→ **Data**:
· · ·
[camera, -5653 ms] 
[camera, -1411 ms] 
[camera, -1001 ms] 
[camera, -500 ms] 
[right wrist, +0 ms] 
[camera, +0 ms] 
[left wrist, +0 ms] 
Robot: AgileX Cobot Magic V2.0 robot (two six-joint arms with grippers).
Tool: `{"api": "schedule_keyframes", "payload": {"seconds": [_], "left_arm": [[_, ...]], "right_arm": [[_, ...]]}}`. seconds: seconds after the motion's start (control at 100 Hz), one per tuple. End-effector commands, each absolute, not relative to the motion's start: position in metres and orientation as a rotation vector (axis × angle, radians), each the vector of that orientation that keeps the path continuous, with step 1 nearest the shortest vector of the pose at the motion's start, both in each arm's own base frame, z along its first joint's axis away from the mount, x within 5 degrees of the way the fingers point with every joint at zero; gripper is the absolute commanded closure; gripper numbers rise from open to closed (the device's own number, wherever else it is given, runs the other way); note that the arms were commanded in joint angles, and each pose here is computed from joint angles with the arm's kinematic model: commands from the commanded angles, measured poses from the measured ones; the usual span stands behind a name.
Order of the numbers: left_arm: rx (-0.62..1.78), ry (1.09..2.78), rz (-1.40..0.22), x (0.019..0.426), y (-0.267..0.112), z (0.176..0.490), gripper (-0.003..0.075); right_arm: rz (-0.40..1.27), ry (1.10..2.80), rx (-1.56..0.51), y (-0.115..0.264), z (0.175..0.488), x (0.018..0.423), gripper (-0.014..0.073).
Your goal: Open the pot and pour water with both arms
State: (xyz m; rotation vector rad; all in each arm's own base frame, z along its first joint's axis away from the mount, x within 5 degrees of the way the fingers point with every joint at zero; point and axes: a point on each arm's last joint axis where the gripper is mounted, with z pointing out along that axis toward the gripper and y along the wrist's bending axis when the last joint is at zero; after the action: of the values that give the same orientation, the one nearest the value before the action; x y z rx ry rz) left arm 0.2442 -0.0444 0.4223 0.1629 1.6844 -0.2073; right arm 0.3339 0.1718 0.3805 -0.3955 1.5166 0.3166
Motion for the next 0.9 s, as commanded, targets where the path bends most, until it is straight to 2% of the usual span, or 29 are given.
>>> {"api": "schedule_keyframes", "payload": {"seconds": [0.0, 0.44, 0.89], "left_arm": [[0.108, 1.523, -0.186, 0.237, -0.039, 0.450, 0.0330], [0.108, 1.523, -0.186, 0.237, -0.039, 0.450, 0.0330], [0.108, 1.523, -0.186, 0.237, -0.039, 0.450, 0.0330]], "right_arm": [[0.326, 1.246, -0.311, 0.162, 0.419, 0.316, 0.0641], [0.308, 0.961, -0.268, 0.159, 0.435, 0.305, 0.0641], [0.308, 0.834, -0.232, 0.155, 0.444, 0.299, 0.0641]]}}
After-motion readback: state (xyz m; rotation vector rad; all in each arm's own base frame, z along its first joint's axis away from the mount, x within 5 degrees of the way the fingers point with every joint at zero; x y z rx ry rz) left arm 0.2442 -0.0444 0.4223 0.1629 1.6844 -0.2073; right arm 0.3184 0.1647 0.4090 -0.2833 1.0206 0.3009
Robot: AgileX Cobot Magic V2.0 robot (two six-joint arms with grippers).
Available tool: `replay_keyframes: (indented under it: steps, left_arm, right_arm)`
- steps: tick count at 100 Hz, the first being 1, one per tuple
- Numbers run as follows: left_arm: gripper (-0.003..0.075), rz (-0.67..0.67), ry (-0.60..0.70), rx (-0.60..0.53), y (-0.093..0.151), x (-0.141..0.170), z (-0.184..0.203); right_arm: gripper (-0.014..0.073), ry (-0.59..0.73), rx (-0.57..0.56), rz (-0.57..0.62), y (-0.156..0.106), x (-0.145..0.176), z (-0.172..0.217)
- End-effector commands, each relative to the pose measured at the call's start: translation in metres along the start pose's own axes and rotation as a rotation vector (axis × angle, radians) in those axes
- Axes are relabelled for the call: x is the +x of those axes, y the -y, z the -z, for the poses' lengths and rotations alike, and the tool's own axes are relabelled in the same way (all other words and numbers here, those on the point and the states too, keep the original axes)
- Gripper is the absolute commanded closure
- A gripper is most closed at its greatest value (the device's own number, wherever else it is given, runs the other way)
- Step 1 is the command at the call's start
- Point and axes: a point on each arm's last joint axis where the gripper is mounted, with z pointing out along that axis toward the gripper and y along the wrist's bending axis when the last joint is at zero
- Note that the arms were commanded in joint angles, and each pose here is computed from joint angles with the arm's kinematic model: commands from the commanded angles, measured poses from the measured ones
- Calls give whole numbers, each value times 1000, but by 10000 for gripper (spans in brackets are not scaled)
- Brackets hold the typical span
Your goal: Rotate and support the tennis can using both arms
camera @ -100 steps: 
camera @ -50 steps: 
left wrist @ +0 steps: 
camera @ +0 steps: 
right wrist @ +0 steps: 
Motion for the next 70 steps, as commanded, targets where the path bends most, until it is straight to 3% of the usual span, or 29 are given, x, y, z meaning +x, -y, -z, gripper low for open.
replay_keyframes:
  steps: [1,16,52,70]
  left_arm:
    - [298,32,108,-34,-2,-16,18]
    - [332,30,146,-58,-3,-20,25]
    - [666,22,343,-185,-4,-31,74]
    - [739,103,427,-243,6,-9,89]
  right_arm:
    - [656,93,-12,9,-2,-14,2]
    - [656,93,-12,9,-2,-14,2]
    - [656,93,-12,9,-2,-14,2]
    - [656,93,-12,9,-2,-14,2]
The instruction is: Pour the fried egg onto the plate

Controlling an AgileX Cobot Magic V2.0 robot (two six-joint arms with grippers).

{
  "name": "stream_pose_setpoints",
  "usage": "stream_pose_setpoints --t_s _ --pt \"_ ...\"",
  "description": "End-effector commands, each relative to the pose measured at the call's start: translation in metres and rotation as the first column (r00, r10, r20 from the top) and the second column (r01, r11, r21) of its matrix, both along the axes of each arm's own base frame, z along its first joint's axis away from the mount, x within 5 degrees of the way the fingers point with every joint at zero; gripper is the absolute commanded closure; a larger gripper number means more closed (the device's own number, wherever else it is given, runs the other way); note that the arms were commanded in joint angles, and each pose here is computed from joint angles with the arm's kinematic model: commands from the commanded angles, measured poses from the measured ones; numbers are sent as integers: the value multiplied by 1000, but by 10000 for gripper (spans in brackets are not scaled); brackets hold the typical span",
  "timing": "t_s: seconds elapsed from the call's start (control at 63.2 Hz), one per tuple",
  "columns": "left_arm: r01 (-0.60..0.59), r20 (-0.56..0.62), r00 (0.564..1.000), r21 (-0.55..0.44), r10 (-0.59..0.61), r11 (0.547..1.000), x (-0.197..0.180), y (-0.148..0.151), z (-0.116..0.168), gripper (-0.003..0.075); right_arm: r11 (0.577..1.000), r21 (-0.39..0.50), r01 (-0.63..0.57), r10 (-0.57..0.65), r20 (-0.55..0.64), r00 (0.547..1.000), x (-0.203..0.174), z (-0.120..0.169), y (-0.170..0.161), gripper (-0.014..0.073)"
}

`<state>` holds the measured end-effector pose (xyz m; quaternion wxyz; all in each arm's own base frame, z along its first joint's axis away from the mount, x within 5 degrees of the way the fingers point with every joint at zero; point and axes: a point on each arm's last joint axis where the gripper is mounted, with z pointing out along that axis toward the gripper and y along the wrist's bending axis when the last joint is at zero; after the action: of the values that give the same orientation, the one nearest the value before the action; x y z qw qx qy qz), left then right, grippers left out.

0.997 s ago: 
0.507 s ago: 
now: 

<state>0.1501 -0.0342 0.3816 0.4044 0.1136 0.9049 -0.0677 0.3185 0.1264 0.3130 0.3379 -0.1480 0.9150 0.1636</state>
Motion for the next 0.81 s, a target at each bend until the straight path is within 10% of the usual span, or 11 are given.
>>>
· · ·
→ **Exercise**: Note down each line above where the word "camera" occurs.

→ **Your solution**:
[camera, -5653 ms] 
[camera, -1411 ms] 
[camera, -1001 ms] 
[camera, -500 ms] 
[camera, +0 ms] 
camera @ -100 steps: 
camera @ -50 steps: 
camera @ +0 steps: 

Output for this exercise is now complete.